The national news cycle that followed the recent ransomware attack on Colonial Pipeline highlighted just how vulnerable corporations as well as key infrastructure systems are to this kind of crime. The U.S. Department of Justice says about $350 million in ransom money was paid to cybercriminals in 2020 – a jump of more than 300 percent from 2019 and they expect this trend to continue. But it’s not just the government and large organizations that need to protect data and keep networks cyber secure.
The government reports that 75 percent of all ransomware attacks are on small businesses. While fraudsters do target bigger companies looking for a big payoff, hackers frequently focus on small businesses which may have unprotected networks and a lack of IT professionals. This low-hanging fruit can be an easy, quick and financially-rewarding score.

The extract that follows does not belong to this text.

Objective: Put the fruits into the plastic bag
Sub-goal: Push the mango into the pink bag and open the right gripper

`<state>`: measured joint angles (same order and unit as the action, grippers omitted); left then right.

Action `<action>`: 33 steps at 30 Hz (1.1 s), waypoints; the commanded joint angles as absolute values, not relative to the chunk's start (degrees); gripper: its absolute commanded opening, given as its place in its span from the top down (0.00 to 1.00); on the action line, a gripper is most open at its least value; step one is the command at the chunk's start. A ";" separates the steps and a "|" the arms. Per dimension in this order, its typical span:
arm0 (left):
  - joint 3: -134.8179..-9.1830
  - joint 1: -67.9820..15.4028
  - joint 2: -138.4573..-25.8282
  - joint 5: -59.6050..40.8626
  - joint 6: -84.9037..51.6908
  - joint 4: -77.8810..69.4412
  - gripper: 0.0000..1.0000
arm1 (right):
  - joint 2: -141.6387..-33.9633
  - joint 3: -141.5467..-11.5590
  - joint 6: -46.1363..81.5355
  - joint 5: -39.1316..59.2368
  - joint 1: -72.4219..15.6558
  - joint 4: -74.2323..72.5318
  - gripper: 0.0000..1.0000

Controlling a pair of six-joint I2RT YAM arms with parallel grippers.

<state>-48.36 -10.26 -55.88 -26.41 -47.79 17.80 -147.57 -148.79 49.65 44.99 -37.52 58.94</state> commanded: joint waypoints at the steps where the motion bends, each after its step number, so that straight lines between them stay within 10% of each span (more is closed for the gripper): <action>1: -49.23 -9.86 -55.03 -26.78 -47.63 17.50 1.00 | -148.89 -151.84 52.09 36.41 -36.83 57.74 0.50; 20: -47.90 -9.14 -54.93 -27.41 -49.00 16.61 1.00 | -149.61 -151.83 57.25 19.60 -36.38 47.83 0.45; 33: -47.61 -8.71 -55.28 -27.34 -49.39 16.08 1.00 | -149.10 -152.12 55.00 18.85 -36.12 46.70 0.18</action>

Let’s learn what ransomware is, how it works and how a small business can prevent being exposed to this type of cyberattack.
What is ransomware?
Ransomware is a malware threat hackers use to infect computers and networks to encrypt files and block access by the victim. Once infected, ransom is demanded by the criminals for the victim to access the encrypted data. In some cases, even if a ransom has been paid to unlock the encrypted files, scammers will continue to target the victim by requiring additional payments, deleting a victim’s data, or declining to provide a working decryption key to restore access.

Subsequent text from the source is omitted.